▶ _PROBLEM REQUIREMENTS_:
Could you reproduce, word for word, everything below from the line containing "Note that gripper" down to the line containing "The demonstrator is", with both of those lines included and no others?

-------

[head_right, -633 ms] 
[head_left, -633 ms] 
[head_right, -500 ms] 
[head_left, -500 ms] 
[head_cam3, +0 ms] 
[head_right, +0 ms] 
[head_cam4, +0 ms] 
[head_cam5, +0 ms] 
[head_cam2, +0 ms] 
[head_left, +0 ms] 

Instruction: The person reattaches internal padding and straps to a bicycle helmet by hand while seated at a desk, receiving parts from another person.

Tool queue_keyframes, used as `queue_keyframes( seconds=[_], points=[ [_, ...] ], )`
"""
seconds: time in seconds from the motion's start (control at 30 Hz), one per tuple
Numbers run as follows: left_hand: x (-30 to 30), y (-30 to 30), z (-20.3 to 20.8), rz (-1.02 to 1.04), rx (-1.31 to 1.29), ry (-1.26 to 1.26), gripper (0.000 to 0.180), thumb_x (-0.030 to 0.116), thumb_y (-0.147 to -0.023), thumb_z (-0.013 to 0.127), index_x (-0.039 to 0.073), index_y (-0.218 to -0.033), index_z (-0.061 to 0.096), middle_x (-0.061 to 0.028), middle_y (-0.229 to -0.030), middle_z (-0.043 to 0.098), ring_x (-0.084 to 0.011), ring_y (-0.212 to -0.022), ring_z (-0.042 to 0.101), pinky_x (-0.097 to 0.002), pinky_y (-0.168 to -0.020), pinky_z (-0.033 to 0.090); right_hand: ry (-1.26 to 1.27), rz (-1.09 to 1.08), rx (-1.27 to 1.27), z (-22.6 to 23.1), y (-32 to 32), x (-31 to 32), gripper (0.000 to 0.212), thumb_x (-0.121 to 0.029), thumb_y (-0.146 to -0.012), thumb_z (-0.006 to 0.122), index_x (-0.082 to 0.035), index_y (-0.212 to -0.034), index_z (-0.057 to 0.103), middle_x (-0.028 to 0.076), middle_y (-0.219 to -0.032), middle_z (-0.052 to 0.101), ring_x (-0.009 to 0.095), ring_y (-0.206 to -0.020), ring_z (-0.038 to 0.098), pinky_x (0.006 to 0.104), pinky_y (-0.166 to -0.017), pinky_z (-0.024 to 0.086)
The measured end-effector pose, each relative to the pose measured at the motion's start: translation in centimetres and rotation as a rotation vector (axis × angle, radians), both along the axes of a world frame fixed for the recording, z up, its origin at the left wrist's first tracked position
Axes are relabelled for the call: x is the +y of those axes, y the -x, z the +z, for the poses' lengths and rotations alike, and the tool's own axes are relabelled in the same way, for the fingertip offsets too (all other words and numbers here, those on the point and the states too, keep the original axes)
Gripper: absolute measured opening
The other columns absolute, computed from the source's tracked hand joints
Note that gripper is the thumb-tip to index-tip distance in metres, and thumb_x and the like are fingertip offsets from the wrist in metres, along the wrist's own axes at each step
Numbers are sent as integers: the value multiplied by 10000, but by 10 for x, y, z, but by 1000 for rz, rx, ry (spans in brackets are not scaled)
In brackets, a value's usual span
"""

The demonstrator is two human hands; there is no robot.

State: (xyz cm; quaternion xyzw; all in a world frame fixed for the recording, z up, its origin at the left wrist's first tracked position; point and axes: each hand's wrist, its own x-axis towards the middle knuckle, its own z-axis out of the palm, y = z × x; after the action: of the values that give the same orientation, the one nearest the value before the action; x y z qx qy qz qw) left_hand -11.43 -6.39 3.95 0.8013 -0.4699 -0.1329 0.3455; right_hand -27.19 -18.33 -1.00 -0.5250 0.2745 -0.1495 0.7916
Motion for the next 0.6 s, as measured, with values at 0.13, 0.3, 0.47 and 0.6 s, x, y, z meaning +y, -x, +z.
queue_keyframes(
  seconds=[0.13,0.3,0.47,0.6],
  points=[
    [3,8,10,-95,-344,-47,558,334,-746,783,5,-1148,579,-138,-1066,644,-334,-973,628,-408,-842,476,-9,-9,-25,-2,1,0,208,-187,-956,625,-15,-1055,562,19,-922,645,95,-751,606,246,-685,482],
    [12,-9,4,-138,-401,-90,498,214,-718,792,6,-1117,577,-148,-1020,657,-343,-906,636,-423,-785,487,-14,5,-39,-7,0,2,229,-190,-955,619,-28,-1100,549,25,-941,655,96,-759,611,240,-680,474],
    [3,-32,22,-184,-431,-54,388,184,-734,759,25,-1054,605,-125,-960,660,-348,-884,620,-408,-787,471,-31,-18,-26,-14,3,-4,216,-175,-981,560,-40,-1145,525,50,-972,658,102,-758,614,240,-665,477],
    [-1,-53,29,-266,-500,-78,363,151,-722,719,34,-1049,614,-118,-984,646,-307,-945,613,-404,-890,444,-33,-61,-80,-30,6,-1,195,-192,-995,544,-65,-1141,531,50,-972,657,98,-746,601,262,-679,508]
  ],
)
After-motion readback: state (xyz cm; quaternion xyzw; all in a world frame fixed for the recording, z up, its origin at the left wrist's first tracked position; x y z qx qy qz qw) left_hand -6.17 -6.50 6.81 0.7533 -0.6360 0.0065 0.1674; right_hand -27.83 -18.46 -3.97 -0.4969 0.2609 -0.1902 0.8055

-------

▶ _TASK RESPONSE_:
Note that gripper is the thumb-tip to index-tip distance in metres, and thumb_x and the like are fingertip offsets from the wrist in metres, along the wrist's own axes at each step
Numbers are sent as integers: the value multiplied by 10000, but by 10 for x, y, z, but by 1000 for rz, rx, ry (spans in brackets are not scaled)
In brackets, a value's usual span
"""

The demonstrator is two human hands; there is no robot.

The answer has been fully written out.